SUPPLIED INFORMATION =
=== Section Start ===
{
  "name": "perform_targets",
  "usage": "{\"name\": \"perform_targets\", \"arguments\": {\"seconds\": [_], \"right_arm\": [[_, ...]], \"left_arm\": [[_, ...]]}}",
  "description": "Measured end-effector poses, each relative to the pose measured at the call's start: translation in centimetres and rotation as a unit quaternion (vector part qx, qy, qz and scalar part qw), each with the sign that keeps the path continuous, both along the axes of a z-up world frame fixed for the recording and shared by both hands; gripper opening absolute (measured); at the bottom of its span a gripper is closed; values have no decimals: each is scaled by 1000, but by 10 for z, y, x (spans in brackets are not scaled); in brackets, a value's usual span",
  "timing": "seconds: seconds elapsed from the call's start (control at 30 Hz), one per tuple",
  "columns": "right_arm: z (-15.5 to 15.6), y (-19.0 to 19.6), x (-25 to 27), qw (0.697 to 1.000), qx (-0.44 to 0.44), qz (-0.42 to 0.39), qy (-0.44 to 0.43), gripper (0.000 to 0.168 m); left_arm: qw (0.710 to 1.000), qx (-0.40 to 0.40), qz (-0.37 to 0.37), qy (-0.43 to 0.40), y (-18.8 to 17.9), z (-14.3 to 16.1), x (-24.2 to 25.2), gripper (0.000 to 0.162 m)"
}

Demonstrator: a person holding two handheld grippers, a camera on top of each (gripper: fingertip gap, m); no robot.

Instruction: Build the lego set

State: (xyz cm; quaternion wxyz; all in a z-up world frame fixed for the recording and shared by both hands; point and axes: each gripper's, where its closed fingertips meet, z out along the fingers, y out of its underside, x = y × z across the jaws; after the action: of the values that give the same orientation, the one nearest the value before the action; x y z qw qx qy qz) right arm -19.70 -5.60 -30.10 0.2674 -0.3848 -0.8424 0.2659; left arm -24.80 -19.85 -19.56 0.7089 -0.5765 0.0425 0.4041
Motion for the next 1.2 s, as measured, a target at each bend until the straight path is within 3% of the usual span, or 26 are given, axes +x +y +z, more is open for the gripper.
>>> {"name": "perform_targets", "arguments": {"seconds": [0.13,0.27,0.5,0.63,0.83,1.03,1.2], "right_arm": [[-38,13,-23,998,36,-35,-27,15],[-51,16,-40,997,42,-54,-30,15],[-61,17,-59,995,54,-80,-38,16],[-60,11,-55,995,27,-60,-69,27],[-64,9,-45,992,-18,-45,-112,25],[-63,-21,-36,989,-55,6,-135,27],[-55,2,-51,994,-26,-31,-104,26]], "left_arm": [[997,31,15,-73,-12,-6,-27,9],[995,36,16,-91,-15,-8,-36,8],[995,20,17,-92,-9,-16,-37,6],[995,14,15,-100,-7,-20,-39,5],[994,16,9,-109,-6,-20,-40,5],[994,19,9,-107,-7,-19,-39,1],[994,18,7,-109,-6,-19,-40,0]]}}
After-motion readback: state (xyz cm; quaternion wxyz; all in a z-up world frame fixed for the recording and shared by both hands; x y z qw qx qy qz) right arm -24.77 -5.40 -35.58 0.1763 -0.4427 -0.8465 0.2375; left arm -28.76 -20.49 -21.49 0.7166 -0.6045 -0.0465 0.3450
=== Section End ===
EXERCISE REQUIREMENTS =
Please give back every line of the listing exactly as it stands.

SOLUTION FOR THIS EXERCISE =
{
  "name": "perform_targets",
  "usage": "{\"name\": \"perform_targets\", \"arguments\": {\"seconds\": [_], \"right_arm\": [[_, ...]], \"left_arm\": [[_, ...]]}}",
  "description": "Measured end-effector poses, each relative to the pose measured at the call's start: translation in centimetres and rotation as a unit quaternion (vector part qx, qy, qz and scalar part qw), each with the sign that keeps the path continuous, both along the axes of a z-up world frame fixed for the recording and shared by both hands; gripper opening absolute (measured); at the bottom of its span a gripper is closed; values have no decimals: each is scaled by 1000, but by 10 for z, y, x (spans in brackets are not scaled); in brackets, a value's usual span",
  "timing": "seconds: seconds elapsed from the call's start (control at 30 Hz), one per tuple",
  "columns": "right_arm: z (-15.5 to 15.6), y (-19.0 to 19.6), x (-25 to 27), qw (0.697 to 1.000), qx (-0.44 to 0.44), qz (-0.42 to 0.39), qy (-0.44 to 0.43), gripper (0.000 to 0.168 m); left_arm: qw (0.710 to 1.000), qx (-0.40 to 0.40), qz (-0.37 to 0.37), qy (-0.43 to 0.40), y (-18.8 to 17.9), z (-14.3 to 16.1), x (-24.2 to 25.2), gripper (0.000 to 0.162 m)"
}

Demonstrator: a person holding two handheld grippers, a camera on top of each (gripper: fingertip gap, m); no robot.

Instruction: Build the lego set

State: (xyz cm; quaternion wxyz; all in a z-up world frame fixed for the recording and shared by both hands; point and axes: each gripper's, where its closed fingertips meet, z out along the fingers, y out of its underside, x = y × z across the jaws; after the action: of the values that give the same orientation, the one nearest the value before the action; x y z qw qx qy qz) right arm -19.70 -5.60 -30.10 0.2674 -0.3848 -0.8424 0.2659; left arm -24.80 -19.85 -19.56 0.7089 -0.5765 0.0425 0.4041
Motion for the next 1.2 s, as measured, a target at each bend until the straight path is within 3% of the usual span, or 26 are given, axes +x +y +z, more is open for the gripper.
>>> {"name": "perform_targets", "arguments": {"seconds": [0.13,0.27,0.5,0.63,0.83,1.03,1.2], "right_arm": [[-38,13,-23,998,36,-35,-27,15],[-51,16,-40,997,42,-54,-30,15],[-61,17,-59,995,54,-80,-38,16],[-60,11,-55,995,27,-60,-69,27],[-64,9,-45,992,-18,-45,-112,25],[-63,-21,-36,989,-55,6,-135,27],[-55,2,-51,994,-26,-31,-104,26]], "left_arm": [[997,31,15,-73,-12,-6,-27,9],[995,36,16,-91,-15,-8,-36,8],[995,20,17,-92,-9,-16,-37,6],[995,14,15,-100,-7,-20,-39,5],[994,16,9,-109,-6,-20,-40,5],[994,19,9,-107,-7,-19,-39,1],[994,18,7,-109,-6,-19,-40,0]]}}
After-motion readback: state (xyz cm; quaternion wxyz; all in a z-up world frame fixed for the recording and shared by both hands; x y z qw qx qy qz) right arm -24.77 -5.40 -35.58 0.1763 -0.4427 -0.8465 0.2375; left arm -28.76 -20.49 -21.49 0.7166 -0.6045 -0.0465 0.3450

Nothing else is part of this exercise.